Investors will scrutinize economic reports this week on jobless-benefit claims and manufacturing in the New York area. Data last week showed the U.S. economy grew faster than forecast in the third quarter and hiring rose more than estimated in October. There was no data yesterday and the U.S. Treasury markets were closed for the Veterans Day holiday.
The market may get some insight into Fed thinking when Vice Chairman Janet Yellen testifies before the Senate Banking Committee Nov. 14 during her confirmation hearing to succeed Ben S. Bernanke as chairman.
The Fed support has helped propel the S&P 500 higher by more than 160 percent from its March 2009 low. The gauge has rallied 24 percent so far in 2013, poised for its best year in a decade, and is trading at 16 times projected earnings, more than the five-year average of 14 times earnings, according to data compiled by Bloomberg.

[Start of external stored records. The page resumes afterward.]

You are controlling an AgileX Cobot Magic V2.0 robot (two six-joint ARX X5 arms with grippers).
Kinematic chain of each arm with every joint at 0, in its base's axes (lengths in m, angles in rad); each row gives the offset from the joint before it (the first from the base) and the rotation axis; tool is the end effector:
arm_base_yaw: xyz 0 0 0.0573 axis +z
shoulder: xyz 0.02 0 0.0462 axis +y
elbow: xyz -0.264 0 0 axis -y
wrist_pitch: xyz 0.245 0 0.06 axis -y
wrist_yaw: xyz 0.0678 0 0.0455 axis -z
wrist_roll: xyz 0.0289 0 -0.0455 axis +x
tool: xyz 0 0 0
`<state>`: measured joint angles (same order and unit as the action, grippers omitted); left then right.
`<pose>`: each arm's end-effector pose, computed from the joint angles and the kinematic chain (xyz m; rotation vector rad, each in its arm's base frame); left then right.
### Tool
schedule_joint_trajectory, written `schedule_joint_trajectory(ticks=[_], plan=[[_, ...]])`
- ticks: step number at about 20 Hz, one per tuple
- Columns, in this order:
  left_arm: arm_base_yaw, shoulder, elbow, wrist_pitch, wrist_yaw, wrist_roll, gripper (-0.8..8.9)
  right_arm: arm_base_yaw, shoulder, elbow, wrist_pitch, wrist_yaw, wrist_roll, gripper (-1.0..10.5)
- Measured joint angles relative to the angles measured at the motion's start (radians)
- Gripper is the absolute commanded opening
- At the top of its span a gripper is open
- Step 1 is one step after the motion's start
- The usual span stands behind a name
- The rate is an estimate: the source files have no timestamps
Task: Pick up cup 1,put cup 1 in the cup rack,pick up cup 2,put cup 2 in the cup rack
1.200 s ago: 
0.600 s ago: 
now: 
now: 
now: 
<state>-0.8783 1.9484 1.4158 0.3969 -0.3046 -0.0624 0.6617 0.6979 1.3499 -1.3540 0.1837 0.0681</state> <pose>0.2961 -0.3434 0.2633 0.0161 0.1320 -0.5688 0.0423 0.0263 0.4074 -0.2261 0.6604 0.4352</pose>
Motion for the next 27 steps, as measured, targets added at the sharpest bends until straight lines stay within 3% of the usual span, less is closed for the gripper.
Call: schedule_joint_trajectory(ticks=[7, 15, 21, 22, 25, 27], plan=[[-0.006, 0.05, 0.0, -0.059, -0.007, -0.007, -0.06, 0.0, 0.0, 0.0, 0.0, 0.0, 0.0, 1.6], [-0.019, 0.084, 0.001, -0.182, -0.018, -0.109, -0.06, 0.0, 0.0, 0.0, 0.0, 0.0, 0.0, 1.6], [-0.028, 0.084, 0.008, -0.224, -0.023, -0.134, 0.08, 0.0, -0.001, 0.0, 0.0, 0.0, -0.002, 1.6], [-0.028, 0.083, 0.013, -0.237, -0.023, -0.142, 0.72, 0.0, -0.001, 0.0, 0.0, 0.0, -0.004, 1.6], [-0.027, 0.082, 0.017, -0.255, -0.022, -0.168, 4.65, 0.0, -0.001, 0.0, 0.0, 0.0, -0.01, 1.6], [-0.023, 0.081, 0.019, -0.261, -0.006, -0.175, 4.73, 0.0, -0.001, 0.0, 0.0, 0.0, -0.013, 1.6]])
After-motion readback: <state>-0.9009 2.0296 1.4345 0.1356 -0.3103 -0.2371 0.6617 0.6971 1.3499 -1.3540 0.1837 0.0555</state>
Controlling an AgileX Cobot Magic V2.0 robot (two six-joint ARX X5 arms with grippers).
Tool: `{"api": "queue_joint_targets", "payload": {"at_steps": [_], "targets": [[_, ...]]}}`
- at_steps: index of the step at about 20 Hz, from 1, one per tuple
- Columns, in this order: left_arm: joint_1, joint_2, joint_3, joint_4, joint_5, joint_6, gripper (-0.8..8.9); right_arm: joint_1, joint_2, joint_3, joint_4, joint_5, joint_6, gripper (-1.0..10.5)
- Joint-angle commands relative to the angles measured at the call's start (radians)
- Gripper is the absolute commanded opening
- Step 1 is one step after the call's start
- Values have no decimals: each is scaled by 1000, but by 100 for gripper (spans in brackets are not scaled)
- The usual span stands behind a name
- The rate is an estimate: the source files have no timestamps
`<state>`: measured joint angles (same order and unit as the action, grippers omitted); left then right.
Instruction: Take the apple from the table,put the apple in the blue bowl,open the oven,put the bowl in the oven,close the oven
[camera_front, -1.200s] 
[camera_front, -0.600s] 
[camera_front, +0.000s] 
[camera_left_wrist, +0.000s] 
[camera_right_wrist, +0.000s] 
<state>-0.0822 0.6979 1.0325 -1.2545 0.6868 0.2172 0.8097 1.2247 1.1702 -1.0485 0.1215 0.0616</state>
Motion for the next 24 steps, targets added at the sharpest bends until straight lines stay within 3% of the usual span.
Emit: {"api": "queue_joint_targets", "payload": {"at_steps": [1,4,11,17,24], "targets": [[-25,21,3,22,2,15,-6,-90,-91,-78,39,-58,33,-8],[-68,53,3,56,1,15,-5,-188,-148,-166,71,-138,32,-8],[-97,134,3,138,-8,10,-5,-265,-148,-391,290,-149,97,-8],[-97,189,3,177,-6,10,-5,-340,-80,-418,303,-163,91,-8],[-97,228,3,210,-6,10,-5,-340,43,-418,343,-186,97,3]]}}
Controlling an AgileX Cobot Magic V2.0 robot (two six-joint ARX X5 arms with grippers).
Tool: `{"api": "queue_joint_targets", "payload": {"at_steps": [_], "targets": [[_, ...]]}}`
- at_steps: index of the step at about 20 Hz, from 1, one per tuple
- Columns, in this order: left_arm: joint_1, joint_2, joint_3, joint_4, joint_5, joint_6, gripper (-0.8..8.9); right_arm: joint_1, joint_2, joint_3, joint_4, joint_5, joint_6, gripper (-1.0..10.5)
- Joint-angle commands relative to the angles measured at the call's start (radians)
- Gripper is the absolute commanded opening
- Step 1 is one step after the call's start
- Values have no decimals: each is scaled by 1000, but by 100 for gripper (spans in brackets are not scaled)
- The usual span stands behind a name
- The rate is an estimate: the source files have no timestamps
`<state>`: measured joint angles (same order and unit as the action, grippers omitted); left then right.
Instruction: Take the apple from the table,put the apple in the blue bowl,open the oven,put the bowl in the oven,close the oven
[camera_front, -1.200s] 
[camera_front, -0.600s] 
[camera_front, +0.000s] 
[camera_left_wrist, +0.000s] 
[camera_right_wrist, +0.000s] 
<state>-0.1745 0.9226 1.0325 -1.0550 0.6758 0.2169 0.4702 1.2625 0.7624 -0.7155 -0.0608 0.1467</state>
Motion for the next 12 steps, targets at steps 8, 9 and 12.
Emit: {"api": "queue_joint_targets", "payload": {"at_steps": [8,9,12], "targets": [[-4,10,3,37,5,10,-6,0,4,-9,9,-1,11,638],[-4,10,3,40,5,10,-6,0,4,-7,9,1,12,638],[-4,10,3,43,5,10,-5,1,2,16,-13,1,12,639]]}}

"A lot of U.S. financial firms will start to close their books for the year now after this decent performance," said Ioan Smith, a market strategist at KCG Europe Ltd. In London. "If you’ve had good returns and you outperformed, how much more are you going to get this year? There is a big argument to lock in what gains you’ve got given the risk-reward is not conducive of any significant gains from these levels."
Some 13 members of the S&P 500 report earnings today. Seventy-four percent of the 450 companies that have released results so far have beaten analysts’ estimates, according to data compiled by Bloomberg.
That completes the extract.